----- Information provided -----

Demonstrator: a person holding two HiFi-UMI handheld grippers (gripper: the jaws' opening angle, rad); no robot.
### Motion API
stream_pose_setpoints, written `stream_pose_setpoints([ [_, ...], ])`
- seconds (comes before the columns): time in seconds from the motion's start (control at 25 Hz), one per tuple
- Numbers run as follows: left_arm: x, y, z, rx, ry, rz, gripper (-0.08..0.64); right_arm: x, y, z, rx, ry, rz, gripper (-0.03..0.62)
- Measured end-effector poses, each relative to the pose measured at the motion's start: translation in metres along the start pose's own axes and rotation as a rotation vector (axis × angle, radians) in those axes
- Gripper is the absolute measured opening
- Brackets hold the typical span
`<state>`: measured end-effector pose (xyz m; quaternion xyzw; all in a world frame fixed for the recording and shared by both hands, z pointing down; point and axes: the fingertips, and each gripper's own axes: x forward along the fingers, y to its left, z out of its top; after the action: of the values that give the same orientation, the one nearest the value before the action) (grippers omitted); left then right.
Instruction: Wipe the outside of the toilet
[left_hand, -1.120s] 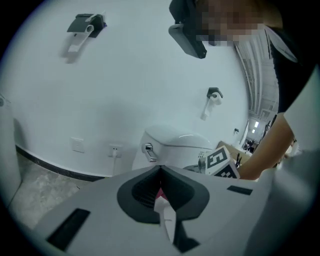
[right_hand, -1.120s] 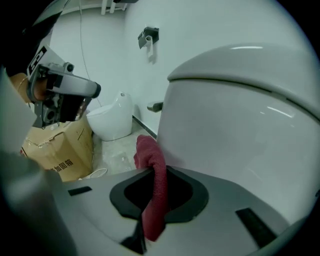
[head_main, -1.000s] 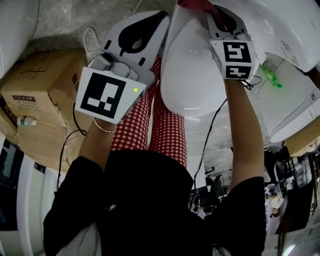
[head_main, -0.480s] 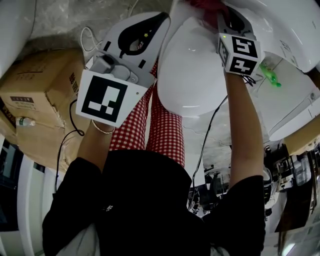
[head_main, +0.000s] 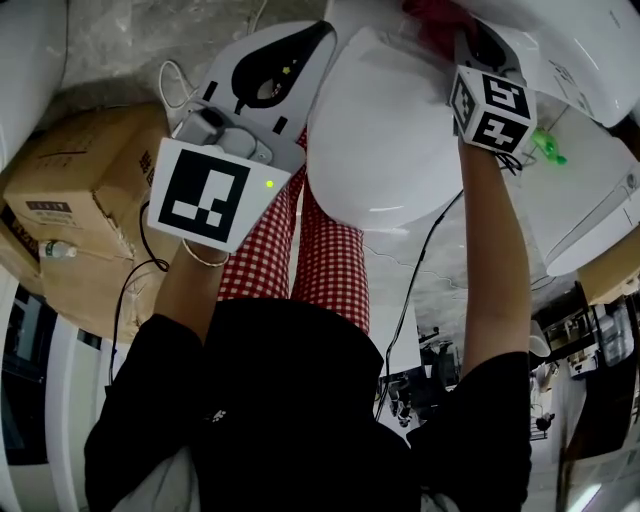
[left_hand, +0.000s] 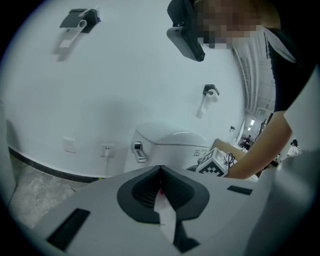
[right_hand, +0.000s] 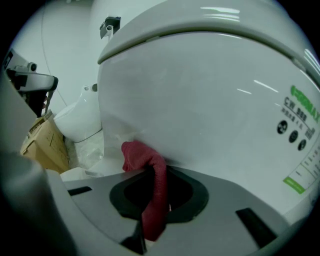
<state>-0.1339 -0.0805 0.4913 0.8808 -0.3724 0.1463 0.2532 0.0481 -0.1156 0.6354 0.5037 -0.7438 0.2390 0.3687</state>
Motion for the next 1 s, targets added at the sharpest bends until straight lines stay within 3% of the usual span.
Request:
stream_pose_setpoints([
  [0.48,0.018,-0.030,-0.003,0.035,0.031,-0.050,0.009,-0.024,-0.060,-0.028,0.209,-0.057,-0.105,0.055],
  [1.0,0.037,-0.060,0.002,0.067,0.042,-0.090,0.009,-0.059,-0.120,-0.063,0.312,-0.058,-0.216,0.055],
])
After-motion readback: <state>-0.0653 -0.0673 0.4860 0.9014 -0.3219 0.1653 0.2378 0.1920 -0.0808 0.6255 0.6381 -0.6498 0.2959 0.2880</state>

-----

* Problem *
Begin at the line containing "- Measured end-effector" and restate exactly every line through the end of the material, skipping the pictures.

* Your response *
- Measured end-effector poses, each relative to the pose measured at the motion's start: translation in metres along the start pose's own axes and rotation as a rotation vector (axis × angle, radians) in those axes
- Gripper is the absolute measured opening
- Brackets hold the typical span
`<state>`: measured end-effector pose (xyz m; quaternion xyzw; all in a world frame fixed for the recording and shared by both hands, z pointing down; point and axes: the fingertips, and each gripper's own axes: x forward along the fingers, y to its left, z out of its top; after the action: of the values that give the same orientation, the one nearest the value before the action) (grippers omitted); left then right.
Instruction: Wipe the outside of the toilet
[left_hand, -1.120s] 
[right_hand, -1.120s] 
[head_main, -1.000s] 
[head_main, -0.480s] 
[head_main, +0.000s] 
[left_hand, +0.000s] 
[right_hand, +0.000s] 
<state>-0.1339 -0.0805 0.4913 0.8808 -0.3724 0.1463 0.2532 0.0481 -0.1156 0.6354 0.5037 -0.7438 0.2390 0.3687</state>
Motion for the next 1 s, targets added at the sharpest bends until straight lines stay within 3% of the usual span.
Request:
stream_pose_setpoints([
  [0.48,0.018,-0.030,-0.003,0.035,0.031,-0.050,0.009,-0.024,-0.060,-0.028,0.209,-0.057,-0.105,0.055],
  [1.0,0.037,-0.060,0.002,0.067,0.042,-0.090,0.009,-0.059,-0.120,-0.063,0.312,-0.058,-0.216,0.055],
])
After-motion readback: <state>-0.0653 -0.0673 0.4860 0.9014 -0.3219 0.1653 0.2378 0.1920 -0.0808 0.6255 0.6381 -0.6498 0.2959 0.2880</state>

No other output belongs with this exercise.